NoSuchMethodError: org.apache.spark.sql.catalyst.util.FailureSafeParser.<init>(Lscala/Function1;Lorg/apache/spark/sql/catalyst/util/ParseMode;Lorg/apache/spark/sql/types/StructType;Ljava/lang/String;)V

dataslicer · ‎04-15-2022

Using the older library as suggested worked in DBR 10.4 LTS. Thank you.

On a separate note, my curiosity in understanding the changes in the underlying datasource v2 API is ongoing. 😀

Atanu · ‎03-15-2022

This is the library dependency. You need to exclude the dependency to get it working. @Jim Huang

dataslicer · ‎04-14-2022

Thank you for providing another option to address this issue.

I have follow up questions:

What should be the dependency to be excluded in this situation?
How to exclude such dependency in Databricks runtime environment?
1. Is there a reference you can provide regarding this approach?

Thanks!

RamRaju · ‎11-09-2023

Hi @dataslicer were you able to solve this issue?

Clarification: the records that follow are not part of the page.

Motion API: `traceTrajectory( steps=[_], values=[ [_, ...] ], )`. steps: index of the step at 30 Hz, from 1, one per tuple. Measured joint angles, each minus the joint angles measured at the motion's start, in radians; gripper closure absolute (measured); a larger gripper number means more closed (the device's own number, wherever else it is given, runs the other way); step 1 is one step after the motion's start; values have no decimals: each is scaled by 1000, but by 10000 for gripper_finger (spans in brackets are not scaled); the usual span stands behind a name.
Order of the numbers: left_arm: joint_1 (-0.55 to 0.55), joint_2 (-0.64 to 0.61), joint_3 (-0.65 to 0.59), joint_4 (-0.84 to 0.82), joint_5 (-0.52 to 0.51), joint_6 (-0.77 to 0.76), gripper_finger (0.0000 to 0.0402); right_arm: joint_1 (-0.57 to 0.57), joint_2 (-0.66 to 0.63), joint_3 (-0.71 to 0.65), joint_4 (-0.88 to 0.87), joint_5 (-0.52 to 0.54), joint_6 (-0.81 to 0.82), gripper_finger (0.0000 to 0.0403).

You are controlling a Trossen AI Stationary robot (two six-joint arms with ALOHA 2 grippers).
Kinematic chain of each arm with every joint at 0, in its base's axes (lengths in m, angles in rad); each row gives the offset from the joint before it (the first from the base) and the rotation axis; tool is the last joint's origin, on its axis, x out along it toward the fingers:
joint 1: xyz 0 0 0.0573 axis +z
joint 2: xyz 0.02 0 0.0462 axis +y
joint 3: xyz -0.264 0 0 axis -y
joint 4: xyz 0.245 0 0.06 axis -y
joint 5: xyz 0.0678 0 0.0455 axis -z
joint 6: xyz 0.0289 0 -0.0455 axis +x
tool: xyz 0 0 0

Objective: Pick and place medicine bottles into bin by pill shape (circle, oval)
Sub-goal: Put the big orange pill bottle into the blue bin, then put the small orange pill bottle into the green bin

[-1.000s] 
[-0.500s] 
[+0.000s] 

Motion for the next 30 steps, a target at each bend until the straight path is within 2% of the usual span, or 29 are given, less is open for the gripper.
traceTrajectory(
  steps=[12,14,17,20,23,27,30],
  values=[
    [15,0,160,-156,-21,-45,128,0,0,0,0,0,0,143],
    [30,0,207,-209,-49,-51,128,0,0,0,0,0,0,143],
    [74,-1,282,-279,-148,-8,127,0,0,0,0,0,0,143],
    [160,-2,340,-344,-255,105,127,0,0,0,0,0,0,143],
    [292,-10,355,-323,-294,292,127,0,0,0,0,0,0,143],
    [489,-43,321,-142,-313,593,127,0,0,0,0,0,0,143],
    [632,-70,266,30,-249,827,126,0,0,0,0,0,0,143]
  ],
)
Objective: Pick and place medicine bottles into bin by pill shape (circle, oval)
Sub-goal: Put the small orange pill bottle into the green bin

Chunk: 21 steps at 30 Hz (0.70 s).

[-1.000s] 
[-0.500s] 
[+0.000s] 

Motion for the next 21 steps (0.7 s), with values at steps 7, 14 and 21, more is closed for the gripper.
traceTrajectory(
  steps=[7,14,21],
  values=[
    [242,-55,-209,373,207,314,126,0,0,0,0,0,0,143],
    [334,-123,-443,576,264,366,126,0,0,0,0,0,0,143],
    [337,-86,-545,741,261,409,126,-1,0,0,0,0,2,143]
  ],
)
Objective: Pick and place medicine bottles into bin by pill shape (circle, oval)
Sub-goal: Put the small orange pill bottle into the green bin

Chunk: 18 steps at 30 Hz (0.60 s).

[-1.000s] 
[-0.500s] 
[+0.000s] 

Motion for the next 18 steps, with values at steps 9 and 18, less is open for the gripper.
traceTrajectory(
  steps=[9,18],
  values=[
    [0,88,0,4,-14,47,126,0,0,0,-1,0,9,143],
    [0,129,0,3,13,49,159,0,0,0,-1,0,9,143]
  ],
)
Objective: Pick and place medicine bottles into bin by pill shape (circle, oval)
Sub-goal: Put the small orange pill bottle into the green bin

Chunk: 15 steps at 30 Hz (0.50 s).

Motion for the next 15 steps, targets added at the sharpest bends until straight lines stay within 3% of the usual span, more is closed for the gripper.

I am using 9.1 lts databricks version with Spark 3.1.2 and scala 2.12. I have installed com.crealytics:spark-excel-2.12.17-3.1.2_2.12:3.1.2_0.18.1. It was working fine but now facing same exception as you. Could you please help..

Thank you.

Successfully installed Maven:Coordinates:com.crealytics:spark-excel_2.12:3.2.0_0.16.0 on Azure DBX 9.1 LTS runtime but getting error for missing dependency: org.apache.commons.io.IOUtils.byteArray(I)